## PROBLEM REQUIREMENTS
Go through the records and report each line in which the word "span" occurs.

Data items:
━━━━

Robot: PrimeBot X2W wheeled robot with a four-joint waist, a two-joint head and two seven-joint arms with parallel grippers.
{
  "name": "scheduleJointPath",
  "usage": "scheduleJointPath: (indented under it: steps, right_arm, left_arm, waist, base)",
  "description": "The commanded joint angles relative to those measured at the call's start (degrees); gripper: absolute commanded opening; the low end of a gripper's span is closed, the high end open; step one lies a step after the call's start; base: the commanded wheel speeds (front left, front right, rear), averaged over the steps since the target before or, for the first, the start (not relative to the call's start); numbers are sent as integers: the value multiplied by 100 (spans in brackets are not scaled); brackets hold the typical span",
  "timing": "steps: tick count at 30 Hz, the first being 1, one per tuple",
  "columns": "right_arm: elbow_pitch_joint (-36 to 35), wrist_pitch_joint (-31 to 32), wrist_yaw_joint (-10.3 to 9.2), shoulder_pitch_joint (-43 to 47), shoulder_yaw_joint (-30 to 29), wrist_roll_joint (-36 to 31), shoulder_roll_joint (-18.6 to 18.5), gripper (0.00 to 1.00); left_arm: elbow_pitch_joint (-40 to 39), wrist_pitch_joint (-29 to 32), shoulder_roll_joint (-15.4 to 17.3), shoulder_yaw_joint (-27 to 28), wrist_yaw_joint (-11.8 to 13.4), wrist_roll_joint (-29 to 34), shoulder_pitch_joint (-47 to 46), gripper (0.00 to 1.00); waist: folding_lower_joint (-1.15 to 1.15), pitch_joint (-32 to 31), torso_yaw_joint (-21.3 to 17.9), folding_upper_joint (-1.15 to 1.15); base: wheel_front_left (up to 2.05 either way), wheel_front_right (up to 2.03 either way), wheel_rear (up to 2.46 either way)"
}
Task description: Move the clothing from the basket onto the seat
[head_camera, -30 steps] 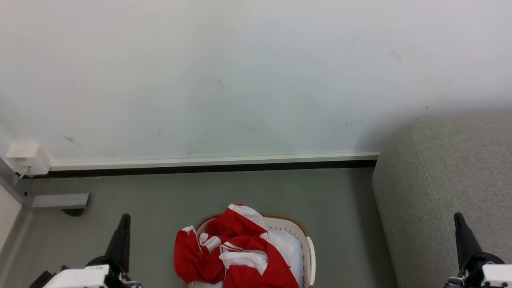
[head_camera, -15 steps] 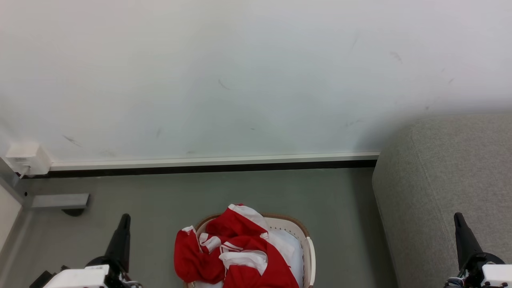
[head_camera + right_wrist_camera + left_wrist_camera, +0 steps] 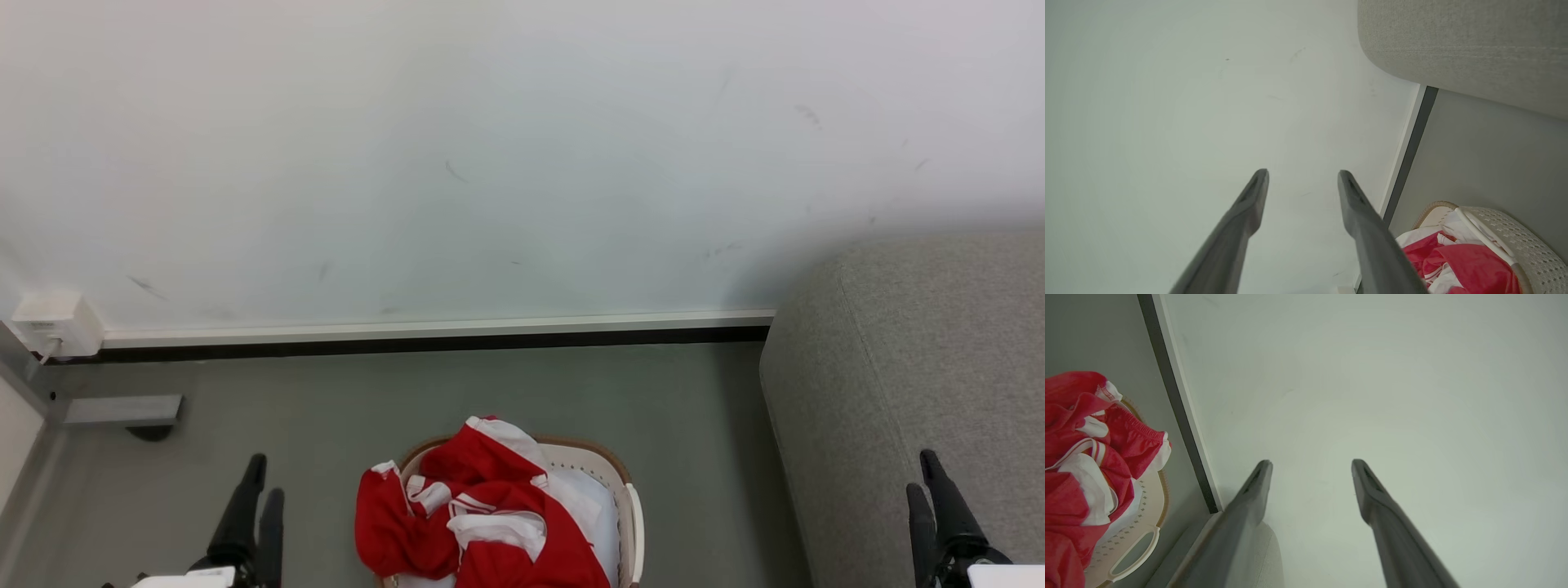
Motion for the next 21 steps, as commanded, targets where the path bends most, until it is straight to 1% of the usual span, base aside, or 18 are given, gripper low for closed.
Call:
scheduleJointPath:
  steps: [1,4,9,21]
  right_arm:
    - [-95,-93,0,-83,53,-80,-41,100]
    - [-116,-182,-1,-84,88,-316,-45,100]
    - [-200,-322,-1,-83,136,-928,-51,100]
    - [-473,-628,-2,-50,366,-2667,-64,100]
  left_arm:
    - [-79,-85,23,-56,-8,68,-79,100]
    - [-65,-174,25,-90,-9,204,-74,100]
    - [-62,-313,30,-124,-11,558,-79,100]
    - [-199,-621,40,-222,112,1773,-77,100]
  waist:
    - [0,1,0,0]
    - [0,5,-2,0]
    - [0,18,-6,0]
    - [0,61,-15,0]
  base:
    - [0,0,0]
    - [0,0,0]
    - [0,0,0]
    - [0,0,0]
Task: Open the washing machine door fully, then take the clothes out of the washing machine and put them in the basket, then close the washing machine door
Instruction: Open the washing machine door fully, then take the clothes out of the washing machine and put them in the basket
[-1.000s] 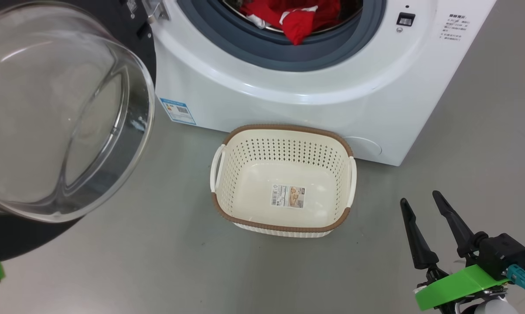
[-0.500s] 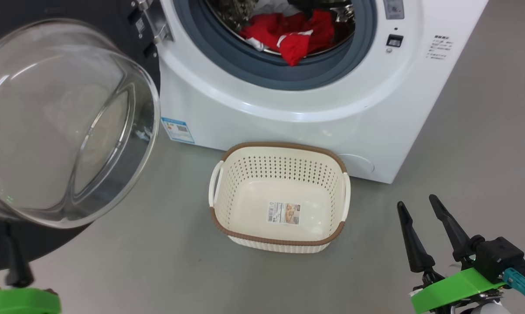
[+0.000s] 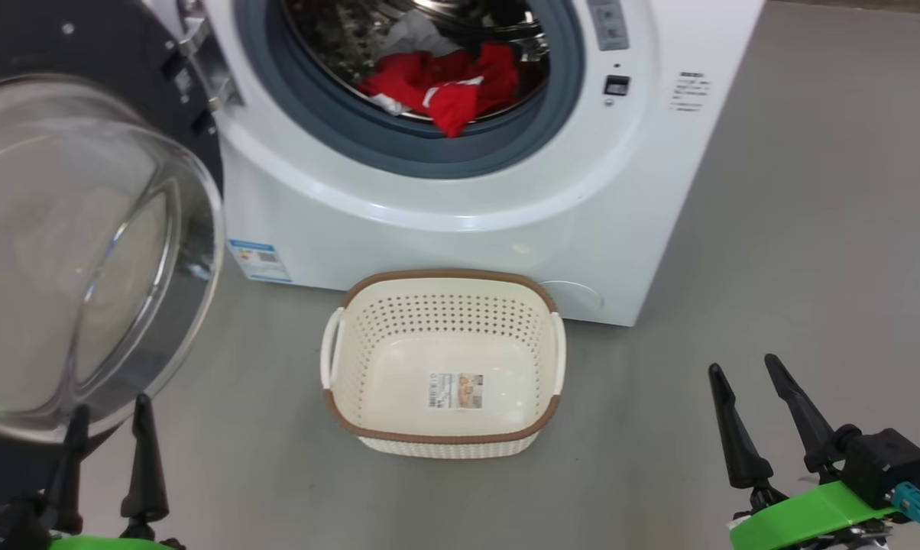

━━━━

## RESPONSE
  "description": "The commanded joint angles relative to those measured at the call's start (degrees); gripper: absolute commanded opening; the low end of a gripper's span is closed, the high end open; step one lies a step after the call's start; base: the commanded wheel speeds (front left, front right, rear), averaged over the steps since the target before or, for the first, the start (not relative to the call's start); numbers are sent as integers: the value multiplied by 100 (spans in brackets are not scaled); brackets hold the typical span",
Motion for the next 21 steps, as commanded, targets where the path bends most, until it is straight to 1% of the usual span, base aside, or 18 are given, gripper low for closed.

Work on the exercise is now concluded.